■ Task brief: Take the listing below and print exactly the lines starting at the line containing "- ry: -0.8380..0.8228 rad" and ending at the line containing "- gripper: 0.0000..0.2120", both ends included, and no others.

Start of Block

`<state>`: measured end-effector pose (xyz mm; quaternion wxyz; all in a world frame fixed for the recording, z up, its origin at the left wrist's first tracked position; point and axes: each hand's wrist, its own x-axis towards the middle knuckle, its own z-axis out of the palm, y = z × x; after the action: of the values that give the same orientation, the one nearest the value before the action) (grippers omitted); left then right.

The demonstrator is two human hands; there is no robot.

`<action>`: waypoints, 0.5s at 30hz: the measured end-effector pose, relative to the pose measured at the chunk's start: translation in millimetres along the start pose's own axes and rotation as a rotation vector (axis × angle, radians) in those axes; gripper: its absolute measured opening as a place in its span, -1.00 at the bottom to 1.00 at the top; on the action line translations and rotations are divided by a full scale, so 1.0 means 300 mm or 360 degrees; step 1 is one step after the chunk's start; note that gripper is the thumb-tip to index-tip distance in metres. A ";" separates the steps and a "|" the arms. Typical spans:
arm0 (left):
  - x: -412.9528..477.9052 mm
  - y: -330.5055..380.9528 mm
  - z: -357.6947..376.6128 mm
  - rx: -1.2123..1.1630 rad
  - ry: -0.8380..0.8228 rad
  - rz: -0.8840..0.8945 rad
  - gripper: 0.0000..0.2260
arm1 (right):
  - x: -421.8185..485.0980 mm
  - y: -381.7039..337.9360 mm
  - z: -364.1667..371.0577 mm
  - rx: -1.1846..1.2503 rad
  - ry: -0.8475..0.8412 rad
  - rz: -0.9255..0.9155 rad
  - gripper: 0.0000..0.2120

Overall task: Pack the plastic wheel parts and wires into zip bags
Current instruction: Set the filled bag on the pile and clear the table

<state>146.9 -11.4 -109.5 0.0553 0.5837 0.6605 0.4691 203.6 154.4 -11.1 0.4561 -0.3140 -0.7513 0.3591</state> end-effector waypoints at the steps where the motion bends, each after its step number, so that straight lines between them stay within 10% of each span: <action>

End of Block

■ Written response:
  - ry: -0.8380..0.8228 rad
  - rz: -0.8840..0.8945 rad
  - gripper: 0.0000..0.2260
arm1 (right):
  - x: -421.8185..485.0980 mm
  - y: -381.7039..337.9360 mm
  - z: -364.1667..371.0577 mm
  - rx: -1.1846..1.2503 rad
  - ry: -0.8475..0.8412 rad
  - rz: -0.9255..0.9155 rad
  - gripper: 0.0000..0.2120

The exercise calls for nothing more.